Serotonin (5-HT)-mediated Ca²⁺ signaling increases with maturation in PASMCs. Representative traces show 5-HT-mediated [Ca²⁺]_i elevation in myocytes from fetal (A) and adult (B) sheep. C: percentage of PASMCs from fetal and adult sheep showing Ca²⁺ elevation in response to 10 μM 5-HT. Responses of 78 cells from fetal and 43 cells from adult sheep were recorded. D: average increase in [Ca²⁺]_i due to 10 μM 5-HT in cells from fetal and adult sheep. Values are means ± SE. No significant difference was observed (P = 0.6 by unpaired t-test). *P < 0.001 (by χ² test).

Fig. 8.

Caffeine (Caf)-dependent Ca²⁺ release is augmented in PASMCs from fetus.
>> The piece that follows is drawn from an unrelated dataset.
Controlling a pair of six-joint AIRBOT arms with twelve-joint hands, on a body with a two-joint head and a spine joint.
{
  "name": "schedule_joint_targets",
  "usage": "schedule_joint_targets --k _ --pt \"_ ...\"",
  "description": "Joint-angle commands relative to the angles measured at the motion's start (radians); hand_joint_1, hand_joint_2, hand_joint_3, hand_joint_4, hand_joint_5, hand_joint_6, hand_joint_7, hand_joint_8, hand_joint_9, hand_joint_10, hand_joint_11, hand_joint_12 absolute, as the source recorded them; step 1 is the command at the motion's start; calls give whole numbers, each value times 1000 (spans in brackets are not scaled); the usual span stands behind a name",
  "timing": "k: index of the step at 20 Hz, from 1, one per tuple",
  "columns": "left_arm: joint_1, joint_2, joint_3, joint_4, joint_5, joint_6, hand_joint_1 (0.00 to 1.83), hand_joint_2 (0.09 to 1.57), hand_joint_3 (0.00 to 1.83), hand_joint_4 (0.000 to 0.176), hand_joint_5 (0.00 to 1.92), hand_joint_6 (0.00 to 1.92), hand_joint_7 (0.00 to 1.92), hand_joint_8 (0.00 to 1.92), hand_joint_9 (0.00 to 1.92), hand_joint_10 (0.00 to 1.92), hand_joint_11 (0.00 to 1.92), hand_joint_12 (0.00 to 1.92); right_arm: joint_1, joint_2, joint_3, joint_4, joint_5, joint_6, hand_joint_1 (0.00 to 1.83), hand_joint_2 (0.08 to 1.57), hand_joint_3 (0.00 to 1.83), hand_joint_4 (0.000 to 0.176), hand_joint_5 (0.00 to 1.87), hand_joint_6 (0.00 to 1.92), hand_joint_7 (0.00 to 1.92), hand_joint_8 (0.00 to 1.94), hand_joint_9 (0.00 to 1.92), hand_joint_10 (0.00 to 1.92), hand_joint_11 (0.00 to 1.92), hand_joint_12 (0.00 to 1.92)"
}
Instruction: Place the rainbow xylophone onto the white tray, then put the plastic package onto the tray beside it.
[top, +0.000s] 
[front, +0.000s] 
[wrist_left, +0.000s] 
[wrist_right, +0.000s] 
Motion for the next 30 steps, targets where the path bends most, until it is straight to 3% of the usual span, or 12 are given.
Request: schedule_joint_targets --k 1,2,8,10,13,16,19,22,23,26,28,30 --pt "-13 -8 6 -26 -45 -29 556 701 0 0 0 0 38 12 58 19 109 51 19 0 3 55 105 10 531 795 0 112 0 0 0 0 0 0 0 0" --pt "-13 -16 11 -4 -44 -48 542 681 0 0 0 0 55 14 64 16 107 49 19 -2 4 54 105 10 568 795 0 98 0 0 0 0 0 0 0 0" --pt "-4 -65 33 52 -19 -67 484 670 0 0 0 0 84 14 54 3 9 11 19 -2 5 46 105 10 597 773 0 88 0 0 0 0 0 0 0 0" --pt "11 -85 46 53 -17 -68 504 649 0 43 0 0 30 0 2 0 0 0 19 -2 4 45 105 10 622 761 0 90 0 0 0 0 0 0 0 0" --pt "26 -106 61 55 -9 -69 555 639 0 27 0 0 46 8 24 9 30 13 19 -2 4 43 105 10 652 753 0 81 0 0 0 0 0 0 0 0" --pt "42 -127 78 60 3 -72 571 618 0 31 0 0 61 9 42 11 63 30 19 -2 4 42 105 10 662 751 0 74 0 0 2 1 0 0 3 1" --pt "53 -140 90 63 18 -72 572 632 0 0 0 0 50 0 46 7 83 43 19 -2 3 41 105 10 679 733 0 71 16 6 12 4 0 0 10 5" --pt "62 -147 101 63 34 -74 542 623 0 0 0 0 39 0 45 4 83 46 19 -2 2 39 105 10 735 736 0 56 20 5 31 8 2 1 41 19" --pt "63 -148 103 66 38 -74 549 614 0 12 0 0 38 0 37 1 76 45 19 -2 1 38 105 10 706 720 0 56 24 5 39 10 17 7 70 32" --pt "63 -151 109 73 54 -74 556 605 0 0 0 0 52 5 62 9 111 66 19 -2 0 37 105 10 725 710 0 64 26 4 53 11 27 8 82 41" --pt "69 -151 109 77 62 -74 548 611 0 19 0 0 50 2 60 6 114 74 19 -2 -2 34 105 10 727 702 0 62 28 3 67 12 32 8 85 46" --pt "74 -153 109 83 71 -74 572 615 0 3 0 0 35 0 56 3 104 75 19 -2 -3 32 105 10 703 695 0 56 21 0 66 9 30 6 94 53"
Representative traces show caffeine-mediated [Ca²⁺]_i elevation in myocytes from fetal (A) and adult (B) sheep. C: percentage of PASMCs from fetal and adult sheep showing Ca²⁺ elevation in response to 10 mM caffeine. No significant difference was observed (P = 0.7 by χ² test). Responses of 55 cells from fetal and 41 cells from adult sheep were recorded. D: mean caffeine-elicited increase in [Ca²⁺]_i in cells from fetal and adult sheep. Values are means ± SE. *P = 0.01 (by unpaired t-test).

Fig. 9.

P2 receptor-dependent Ca²⁺ elevations are higher in adult PASMCs. Representative traces show 100 μM ATP-mediated [Ca²⁺]_i elevation in myocytes from fetal (A) and adult (B) sheep. C: percentage of PASMCs from fetal and adult sheep showing Ca²⁺ elevation in response to 100 μM ATP. No significant difference was observed (P = 0.15 by χ² test). D: ATP-mediated increases in [Ca²⁺]_i in cells from fetal and adult sheep. Values are means ± SE. *P = 0.02 (by unpaired t-test).

Fig. 10.

α-Adrenergic receptor-dependent Ca²⁺ responses are unchanged with maturation in PASMCs. Representative traces show 10 μM phenylephrine (PE)-mediated [Ca²⁺]_i elevations in myocytes from fetal (A) and adult (B) sheep. C: percentage of PASMCs from fetal and adult sheep showing Ca²⁺ elevation in response to 10 μM PE. No significant difference was observed (P = 0.2 by χ² test). D: average PE-mediated increase in [Ca²⁺]_i in cells from fetal and adult sheep. Values are means ± SE. No significant difference was observed (P = 0.6 by unpaired Student's t-test).